I got involved in Campus Crusade for Christ (CRU) and felt as though I was hearing the gospel for the first time–the weight of my sin and Jesus’ once for all death for my sins, so that I could have hope of eternity with him. I received his great mercy, grace and love, and was hungry to know him and his Word better.
In this is love, not that we have loved God but that he loved us and sent his Son to be the propitiation for our sins. — 1 John 4:10
Due to my family member’s mental illness, my newfound faith was not warmly welcomed and received with a lot of difficulty. I was disappointing my family and stepping away from something they held dear. To them, my choice to follow Jesus meant I no longer wanted to be a part of their family. I could lose my relationship with them entirely, and I felt the weight of their disapproval.
I knew God had placed me where I was for a reason, and he was guiding me through this difficult season. He is faithful, and he was bigger than my circumstances. I took steps of faith I never could have made in my own strength. I was tempted to fall back into my old ways and back into fear, yet he richly provided for me in the middle of this difficulty.
Eventually, my dating Michael (now my husband) continued to bring out pain with my family, yet God saw us through it. The Lord continued to draw me near to himself and he answered many prayers.
As Romans 8:18 reminds us, “for I consider that the sufferings of this present time are not worth comparing with the glory to be revealed to us.”
I can say there has been a lot of pain with my family, but God is good and has brought a lot of healing in my relationship with them. My hope does not rest here, though, but in him.
My Current Walk. Now, I am privileged to be staying home with our nine-month-old son, Zeke. I am in a new season, adjusting to parenting. And I am constantly reminded that my hope is not in naps, alone time, keeping a clean home, an uninterrupted night’s sleep, or how I perform as a mom, wife and friend.

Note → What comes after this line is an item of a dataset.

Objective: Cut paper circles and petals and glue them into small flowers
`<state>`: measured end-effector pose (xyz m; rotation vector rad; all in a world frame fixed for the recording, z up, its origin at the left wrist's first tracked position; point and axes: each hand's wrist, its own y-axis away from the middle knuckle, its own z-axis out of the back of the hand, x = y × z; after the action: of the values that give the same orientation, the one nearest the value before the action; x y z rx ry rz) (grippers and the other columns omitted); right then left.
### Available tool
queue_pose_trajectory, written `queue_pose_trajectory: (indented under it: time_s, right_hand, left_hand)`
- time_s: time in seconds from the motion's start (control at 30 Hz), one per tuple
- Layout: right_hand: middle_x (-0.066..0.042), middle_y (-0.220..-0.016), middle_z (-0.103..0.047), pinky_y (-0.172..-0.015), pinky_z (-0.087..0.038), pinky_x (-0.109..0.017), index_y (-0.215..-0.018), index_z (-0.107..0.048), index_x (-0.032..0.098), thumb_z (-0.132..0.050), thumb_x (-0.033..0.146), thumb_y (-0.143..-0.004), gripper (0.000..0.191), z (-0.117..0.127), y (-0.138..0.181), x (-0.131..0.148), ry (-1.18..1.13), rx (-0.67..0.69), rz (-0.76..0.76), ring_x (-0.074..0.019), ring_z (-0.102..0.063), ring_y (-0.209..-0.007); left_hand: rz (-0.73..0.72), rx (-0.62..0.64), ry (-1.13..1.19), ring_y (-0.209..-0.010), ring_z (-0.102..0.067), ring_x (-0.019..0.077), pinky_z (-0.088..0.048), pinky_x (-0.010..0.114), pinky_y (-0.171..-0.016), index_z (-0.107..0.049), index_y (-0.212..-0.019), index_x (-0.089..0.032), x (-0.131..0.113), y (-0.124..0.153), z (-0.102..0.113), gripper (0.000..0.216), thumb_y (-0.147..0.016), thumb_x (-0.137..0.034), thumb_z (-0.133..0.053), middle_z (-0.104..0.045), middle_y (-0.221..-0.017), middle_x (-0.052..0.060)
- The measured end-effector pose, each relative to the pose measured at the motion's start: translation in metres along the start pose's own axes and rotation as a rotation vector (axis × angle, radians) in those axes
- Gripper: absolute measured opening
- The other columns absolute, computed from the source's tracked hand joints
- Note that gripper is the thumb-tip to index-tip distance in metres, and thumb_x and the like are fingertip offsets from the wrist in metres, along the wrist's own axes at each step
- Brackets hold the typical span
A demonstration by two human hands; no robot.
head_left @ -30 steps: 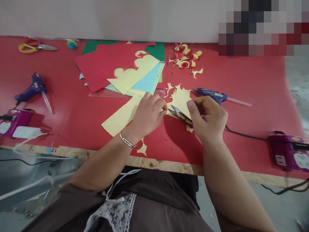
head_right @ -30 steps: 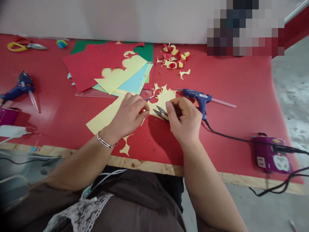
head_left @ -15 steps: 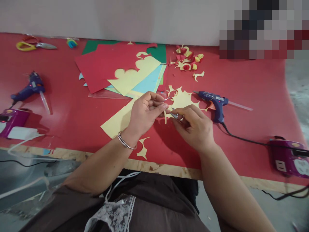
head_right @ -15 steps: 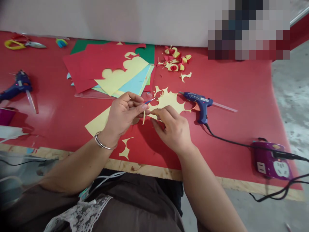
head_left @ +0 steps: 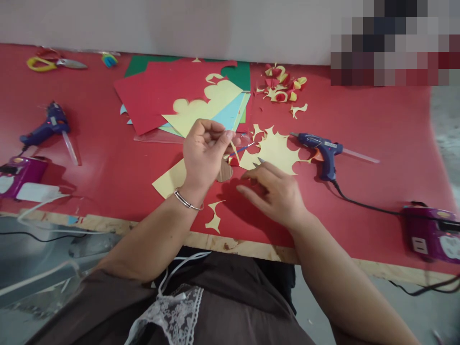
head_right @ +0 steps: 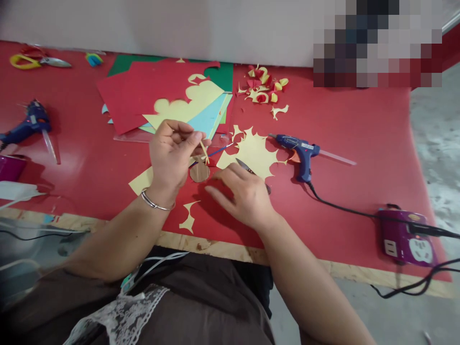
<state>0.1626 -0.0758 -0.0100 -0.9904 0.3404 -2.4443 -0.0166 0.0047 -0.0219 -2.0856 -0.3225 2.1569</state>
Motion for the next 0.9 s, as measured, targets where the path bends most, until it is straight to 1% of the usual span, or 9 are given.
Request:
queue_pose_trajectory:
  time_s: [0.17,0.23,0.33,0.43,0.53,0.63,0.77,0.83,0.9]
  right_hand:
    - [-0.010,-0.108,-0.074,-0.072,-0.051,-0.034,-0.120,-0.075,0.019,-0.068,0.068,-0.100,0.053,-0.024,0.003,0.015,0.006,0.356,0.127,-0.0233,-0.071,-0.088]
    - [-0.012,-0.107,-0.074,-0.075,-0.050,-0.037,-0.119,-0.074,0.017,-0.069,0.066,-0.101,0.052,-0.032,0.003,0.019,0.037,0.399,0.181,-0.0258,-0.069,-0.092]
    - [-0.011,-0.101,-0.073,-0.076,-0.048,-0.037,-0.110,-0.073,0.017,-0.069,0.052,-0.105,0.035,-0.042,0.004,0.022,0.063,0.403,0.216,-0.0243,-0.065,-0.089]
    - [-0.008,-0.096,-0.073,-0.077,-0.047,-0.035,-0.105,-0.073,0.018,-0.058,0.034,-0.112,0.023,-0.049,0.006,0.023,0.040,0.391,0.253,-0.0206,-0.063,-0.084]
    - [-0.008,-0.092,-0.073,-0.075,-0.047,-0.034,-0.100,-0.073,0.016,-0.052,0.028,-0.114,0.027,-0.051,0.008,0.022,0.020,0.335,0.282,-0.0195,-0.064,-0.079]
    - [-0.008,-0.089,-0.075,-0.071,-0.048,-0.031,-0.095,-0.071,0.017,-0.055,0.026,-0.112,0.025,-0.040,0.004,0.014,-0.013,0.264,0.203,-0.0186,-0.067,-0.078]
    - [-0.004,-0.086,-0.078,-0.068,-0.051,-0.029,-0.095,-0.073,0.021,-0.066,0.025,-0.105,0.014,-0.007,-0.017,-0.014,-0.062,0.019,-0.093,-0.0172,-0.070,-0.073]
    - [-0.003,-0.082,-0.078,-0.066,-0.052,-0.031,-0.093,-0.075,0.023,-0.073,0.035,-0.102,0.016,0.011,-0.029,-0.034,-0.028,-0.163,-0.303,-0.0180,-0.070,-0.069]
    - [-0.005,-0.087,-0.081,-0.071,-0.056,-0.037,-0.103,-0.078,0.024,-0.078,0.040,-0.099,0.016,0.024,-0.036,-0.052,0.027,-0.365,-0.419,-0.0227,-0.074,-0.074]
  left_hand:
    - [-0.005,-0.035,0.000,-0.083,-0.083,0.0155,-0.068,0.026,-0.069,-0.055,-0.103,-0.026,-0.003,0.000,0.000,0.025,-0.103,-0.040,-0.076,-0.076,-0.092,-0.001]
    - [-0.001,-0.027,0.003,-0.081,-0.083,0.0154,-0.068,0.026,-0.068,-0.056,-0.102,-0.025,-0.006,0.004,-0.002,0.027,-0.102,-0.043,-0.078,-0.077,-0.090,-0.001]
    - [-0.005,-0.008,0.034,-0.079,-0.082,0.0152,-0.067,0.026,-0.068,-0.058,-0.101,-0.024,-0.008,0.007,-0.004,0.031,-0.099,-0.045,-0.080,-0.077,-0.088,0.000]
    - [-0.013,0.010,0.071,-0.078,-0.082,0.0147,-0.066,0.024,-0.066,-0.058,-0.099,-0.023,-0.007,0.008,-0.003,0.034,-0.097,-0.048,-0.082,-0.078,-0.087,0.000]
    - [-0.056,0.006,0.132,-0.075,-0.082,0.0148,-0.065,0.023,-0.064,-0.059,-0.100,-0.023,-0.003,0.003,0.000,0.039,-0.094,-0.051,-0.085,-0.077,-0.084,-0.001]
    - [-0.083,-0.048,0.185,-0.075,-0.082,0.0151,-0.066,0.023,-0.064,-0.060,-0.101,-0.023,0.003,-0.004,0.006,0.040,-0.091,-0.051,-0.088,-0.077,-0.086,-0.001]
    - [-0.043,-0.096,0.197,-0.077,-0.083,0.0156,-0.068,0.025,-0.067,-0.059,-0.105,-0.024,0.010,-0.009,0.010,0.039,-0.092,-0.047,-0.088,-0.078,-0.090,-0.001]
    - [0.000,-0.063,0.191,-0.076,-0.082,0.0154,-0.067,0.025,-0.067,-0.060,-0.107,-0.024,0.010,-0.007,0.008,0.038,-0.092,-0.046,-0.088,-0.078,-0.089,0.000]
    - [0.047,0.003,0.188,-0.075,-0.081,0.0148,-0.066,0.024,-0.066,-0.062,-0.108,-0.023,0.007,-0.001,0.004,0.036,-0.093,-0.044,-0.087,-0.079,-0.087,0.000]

God has called me to abide in him and he has a purpose for me, even when my days seem to be filled with diapers, laundry, caring for Zeke and not much else. There is a call to cast aside my finite hopes for the steadfast hope of the gospel.
Practically, seeking Jesus daily looks like me taking intentional moments to pause–to cast my cares on him in prayer and to read his Word. I often listen to the Bible on audio. I focus on letting go of my mental to- do list and anchor my hope to God—only he can satisfy the deepest longings of my heart.
My father-in-law often shares this quote from Warren Wiersbe:
Yesterday God helped me, today he’ll do the same.
How long will this continue? Forever—Praise his Name!
Annelise has been married to Michael for three years now and have a nine-month-old son.
She became College Church member about four years ago, and has enjoyed serving in HYACKS, the 20s Ministry and the Hospitality Committee.